» **DIRECTIONS**
For each line below that contains the word "does", make a copy.

» **Records from a dataset**
*** Begin section ***
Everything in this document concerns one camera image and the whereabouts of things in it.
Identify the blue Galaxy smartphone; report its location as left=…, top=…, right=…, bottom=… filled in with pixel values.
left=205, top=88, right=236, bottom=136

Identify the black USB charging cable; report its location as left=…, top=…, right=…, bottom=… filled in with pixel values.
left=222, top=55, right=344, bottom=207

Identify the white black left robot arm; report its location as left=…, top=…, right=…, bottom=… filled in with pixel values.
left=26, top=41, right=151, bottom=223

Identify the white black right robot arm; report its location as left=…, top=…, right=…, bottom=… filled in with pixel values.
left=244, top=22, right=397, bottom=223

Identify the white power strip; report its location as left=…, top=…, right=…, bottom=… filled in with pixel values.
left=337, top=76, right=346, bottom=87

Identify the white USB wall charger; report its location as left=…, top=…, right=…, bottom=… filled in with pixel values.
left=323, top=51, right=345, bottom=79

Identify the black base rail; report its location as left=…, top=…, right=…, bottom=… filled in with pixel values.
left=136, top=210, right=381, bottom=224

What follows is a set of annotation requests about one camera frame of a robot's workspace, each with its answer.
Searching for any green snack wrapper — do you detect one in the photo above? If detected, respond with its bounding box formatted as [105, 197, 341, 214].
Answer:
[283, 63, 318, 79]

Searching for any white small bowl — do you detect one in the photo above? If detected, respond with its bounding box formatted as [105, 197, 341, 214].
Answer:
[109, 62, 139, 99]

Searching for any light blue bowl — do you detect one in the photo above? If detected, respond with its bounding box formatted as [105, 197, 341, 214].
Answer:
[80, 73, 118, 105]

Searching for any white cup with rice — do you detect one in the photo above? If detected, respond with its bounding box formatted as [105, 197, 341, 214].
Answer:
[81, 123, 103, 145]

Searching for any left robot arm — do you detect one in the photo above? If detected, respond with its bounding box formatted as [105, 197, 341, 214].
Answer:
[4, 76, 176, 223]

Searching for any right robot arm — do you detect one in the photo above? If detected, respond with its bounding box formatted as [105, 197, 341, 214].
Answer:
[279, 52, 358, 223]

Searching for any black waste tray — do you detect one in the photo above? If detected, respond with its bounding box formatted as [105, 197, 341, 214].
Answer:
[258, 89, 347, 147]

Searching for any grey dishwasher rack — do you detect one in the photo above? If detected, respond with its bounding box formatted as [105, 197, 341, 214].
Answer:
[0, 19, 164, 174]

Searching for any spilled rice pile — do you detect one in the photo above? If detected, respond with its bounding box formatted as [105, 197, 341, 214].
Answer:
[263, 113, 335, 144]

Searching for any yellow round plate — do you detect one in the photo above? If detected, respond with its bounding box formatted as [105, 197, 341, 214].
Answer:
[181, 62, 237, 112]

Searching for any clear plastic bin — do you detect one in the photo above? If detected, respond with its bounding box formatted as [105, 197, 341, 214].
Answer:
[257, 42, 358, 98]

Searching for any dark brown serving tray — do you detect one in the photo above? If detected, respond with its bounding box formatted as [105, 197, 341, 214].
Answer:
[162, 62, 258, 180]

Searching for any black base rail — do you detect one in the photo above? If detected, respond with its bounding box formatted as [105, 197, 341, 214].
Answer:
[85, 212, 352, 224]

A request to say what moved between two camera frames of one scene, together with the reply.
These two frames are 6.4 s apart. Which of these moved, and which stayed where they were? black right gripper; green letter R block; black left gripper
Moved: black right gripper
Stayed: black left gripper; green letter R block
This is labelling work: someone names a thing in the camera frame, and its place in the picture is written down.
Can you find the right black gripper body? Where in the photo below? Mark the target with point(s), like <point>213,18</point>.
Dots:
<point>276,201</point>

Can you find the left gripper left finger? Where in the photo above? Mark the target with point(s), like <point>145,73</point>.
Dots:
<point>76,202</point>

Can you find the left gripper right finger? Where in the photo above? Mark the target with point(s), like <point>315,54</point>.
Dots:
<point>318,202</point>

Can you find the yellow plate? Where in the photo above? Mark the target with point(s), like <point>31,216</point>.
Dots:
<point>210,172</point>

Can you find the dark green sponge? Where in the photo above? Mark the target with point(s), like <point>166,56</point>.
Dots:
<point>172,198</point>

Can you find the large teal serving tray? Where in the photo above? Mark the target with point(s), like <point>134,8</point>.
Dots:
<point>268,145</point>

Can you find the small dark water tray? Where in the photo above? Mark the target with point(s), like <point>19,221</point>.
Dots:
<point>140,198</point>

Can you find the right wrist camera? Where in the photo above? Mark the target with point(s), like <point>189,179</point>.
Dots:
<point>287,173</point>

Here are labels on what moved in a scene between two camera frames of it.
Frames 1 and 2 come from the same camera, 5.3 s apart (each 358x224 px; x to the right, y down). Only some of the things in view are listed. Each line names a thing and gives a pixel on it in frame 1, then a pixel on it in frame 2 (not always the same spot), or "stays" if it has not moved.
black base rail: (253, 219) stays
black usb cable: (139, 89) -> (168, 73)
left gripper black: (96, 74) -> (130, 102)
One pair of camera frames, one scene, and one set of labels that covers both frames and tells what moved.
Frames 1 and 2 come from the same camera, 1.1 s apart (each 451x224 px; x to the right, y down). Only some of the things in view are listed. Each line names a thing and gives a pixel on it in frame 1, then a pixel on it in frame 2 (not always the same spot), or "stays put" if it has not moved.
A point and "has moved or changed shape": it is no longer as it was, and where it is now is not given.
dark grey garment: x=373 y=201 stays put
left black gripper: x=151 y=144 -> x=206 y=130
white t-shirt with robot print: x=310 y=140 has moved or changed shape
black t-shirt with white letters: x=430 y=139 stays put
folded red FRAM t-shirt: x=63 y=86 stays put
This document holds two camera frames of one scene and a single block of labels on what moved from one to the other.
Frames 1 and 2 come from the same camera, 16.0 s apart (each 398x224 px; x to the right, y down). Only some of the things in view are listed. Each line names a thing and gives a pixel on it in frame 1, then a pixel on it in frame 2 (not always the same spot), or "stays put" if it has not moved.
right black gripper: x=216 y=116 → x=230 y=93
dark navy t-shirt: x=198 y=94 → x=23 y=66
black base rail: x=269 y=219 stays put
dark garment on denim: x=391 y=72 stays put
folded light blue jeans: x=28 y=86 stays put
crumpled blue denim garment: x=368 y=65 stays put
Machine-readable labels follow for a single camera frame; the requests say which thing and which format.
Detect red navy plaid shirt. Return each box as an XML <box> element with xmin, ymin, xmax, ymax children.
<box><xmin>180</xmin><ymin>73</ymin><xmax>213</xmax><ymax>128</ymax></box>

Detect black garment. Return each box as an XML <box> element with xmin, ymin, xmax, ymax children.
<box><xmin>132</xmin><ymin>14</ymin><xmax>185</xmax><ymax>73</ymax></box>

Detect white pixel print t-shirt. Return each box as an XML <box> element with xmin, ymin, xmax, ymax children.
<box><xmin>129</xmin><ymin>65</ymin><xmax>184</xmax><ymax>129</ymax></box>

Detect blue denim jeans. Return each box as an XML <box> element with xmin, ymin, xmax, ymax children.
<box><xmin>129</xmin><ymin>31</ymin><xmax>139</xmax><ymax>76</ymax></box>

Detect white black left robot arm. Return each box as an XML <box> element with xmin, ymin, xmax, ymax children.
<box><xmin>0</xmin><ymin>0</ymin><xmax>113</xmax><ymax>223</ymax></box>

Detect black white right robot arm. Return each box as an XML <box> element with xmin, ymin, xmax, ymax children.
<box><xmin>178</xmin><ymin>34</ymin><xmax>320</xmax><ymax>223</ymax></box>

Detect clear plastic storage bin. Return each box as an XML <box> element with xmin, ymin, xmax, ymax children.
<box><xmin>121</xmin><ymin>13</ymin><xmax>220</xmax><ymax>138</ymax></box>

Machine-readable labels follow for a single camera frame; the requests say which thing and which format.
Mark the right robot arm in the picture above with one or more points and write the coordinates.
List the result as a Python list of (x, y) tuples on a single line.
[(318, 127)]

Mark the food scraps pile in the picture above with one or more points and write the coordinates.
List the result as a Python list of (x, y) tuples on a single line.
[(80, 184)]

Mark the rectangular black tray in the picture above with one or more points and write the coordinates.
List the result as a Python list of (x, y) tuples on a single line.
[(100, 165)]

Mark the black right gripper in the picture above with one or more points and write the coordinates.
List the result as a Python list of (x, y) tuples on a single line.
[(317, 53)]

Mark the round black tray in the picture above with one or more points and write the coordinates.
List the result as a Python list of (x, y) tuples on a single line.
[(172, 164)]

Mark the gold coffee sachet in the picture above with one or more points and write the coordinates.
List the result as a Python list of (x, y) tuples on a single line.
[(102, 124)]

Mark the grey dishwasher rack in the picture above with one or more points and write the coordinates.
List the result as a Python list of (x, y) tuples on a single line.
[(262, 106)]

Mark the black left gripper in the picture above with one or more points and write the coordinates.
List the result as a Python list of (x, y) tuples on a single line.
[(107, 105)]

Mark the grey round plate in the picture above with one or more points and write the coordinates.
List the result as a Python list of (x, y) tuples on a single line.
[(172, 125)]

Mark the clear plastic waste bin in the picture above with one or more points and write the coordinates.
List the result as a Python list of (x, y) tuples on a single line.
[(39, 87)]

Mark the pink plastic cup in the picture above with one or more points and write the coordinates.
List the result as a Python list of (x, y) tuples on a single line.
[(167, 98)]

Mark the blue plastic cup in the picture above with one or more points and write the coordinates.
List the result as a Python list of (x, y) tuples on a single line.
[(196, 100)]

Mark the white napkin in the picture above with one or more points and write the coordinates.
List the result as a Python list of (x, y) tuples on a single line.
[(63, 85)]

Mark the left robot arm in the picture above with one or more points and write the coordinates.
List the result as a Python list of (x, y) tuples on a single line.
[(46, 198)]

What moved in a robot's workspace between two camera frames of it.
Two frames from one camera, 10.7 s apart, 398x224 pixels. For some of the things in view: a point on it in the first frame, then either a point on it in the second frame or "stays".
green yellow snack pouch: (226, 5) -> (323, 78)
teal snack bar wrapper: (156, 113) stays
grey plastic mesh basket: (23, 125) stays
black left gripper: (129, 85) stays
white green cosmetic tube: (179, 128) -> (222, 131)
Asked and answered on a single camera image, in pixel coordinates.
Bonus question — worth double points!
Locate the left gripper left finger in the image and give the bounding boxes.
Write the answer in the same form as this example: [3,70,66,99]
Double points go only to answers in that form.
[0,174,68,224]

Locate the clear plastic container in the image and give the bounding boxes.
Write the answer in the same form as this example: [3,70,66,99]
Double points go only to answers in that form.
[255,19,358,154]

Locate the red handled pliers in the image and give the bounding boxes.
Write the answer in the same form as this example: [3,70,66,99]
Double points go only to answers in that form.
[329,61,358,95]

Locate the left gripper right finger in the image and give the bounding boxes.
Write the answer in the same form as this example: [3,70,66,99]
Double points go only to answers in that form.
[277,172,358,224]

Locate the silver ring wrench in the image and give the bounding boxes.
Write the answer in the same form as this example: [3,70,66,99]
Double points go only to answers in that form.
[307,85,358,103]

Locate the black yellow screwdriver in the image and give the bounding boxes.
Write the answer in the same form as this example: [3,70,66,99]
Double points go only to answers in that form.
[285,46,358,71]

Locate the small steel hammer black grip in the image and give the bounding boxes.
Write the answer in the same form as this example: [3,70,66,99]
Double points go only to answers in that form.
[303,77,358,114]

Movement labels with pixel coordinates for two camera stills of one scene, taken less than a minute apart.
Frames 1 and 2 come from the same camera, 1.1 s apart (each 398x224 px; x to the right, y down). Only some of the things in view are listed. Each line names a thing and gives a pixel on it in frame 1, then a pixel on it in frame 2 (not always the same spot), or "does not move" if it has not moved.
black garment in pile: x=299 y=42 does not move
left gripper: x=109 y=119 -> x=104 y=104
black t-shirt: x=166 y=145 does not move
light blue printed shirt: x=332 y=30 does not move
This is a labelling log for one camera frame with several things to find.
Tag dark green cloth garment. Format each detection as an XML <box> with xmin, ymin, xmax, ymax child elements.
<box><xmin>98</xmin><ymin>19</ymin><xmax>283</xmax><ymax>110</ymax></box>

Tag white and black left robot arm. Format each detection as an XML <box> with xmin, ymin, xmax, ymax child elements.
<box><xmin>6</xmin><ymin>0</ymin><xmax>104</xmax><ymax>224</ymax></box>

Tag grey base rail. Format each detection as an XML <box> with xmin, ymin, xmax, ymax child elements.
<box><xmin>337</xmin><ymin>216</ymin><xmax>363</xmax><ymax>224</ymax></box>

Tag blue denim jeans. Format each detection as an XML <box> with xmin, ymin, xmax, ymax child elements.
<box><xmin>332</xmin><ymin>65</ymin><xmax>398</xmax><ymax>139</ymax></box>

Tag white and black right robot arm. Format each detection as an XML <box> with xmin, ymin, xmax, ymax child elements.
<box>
*** End section ***
» **RESULT OF THIS TASK**
Frames 1 and 2 come from the same camera, 1.1 s apart (each 398x224 px; x to the right, y down). Only some of the things in view are listed. Each line names a thing and gives a pixel on it in frame 1, then a pixel on it in frame 2 (not always the same spot), or "does not move" if it has not moved.
black garment in pile: x=299 y=42 does not move
black t-shirt: x=166 y=145 does not move
light blue printed shirt: x=332 y=30 does not move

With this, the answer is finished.